"Eh dengar ya, orang kayak lo nggak guna ada di sini! Mending mati!" Aku mendengar suara Dwi dari kejauhan. Aku segera berlari ke kelas untuk memastikan bahwa apa yang aku dengar tidak benar.
"Lo kok marah? Bukannya lo emang suka sama Vero. Dan lo seenaknya ngomongin gue sama Aska. Lo juga ngarap terlalu jauh tapi lo nggak punya keberanian buat ngomong langsung." Aku masuk ke kelas saat Jessi berbicara di hadapan Dwi. Aku hendak memisahkan mereka tapi aku dihalangi oleh Rieke.
"Kenapa nggak dipisah?" tanyaku.
"Dwi nggak harus diam aja," ucap Rieke yang setuju Dwi ribut dengan Jessi.
"Tapi kita sebentar lagi masuk. Dan Dwi salah karena dia ngelabrak ke kelas Jessi," ucapku dengan tanganku masih di genggam Rieke sangat erat.
"Ibunya nggak masuk, Din. Kita free. Makanya Dwi ngelabrak ke sini." Aku hanya diam saja melihat pertengkaran Jessi dan Dwi.
"Lo sadar diri. Aska udah milik Pelangi. Lo yang bodoh berharap sama dia. Lo yang malu!" Aku tidak bisa diam lagi. Dia membawa hubungaku dengan Aska. Apa hubunganku yang menyebabkan Jessi melakukan semua ini.
Aku melepaskan genggaman Rieke dan berlari ke arah Dwi. "Dwi udah," ucapku sambil menarik tangannya.
"Nggak Pelangi. Dia udah nyebar gosip yang ngomong kalau gue berharap sama Vero." Aku menatap Jessi kesal.
"Kenapa lo? Mau ikut campur lagi?" ucapnya sinis ke arahku.
"Lo bisa diam nggak sih." Dwi menarik rambut Jessi membuatnya meringis kesakitan. "Gue bukan Pelangi yang bisa sabar dengan sikap lo!" bentak Dwi.
"Udah Dwi," ucapku sambil melepaskan tangan Dwi dari rambut Jessi.

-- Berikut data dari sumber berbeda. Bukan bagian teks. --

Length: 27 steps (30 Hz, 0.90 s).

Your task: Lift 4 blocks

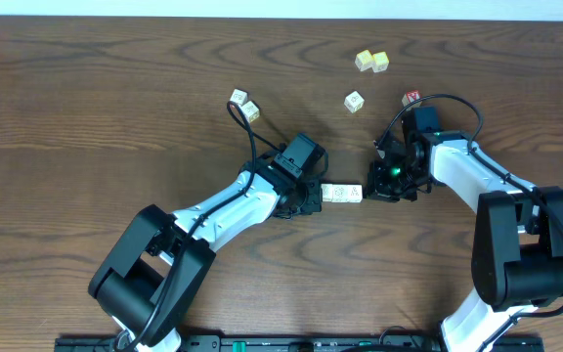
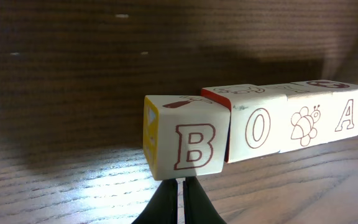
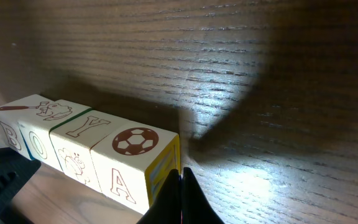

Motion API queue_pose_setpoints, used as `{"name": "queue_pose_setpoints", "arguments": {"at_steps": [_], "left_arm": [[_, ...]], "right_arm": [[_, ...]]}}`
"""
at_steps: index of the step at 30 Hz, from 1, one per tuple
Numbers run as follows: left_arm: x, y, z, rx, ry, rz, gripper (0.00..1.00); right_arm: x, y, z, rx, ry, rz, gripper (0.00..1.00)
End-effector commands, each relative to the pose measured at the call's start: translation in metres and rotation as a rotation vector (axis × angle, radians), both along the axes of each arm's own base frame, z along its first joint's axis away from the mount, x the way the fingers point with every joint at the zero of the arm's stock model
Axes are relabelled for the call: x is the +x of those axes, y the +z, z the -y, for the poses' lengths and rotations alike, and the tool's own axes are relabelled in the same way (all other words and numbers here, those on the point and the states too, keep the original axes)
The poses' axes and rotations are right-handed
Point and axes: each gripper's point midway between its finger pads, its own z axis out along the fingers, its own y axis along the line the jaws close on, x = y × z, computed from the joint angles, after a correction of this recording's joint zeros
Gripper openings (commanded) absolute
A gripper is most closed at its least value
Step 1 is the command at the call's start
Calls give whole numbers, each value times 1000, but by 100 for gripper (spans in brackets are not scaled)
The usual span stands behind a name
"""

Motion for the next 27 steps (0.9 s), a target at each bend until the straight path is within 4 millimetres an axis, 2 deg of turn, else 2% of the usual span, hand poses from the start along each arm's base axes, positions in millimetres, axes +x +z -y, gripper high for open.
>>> {"name": "queue_pose_setpoints", "arguments": {"at_steps": [1,18,27], "left_arm": [[1,-7,-5,25,15,-4,7],[4,-6,-2,13,15,10,7],[-6,1,-1,-8,-5,-28,7]], "right_arm": [[-4,-4,-1,-2,-4,-22,1],[-4,-4,-1,-2,-4,-20,1],[-4,-4,-1,-2,-4,-20,1]]}}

Setelah tangan Dwi lepas dari rambut Jessi, Jessi menatap Dwi dengan tatapan yang sangat marah.
"Kurang aja lo!" ucap Jessi hendak menampar Dwi tapi tiba-tiba pipiku terasa panas. Dia sengaja melesetkan tamparannya agar mengenaiku. Air mataku seketika keluar begitu saja, rasanya sangat sakit. Aku memegang pipi kiriku yang pasti sudah memerah. Rieke menghampiriku.
"Pelangi kamu nggak papa?" tanyanya. Aku diam.
"Dasar perempuan ular. Nggak pantas lo hidup!" bentak Rieke ke arah Jessi.
Tiba-tiba kelas menjadi ramai. Dan aku merasakan sebuah tangan mengangkat kepalaku. Aku tidak bisa melawan. Saat aku mengangkat kepalaku. Aku melihat Aska di hadapku. Sial! Aku belum sempat menghapus air mataku. Aska memegang pipi kiriku yang masih kututupi dengn tanganku. Aska menjauhkan tanganku dari pipiku. Aku melihat Aska terkejut. Rahangnya mengeras. Dia meninggalkanku dan menghampiri Jessi yang tidak bisa berkutik.
"Apa lagi sekarang!!" teriak Aska dan aku melihat Jessi sedikit terkejut.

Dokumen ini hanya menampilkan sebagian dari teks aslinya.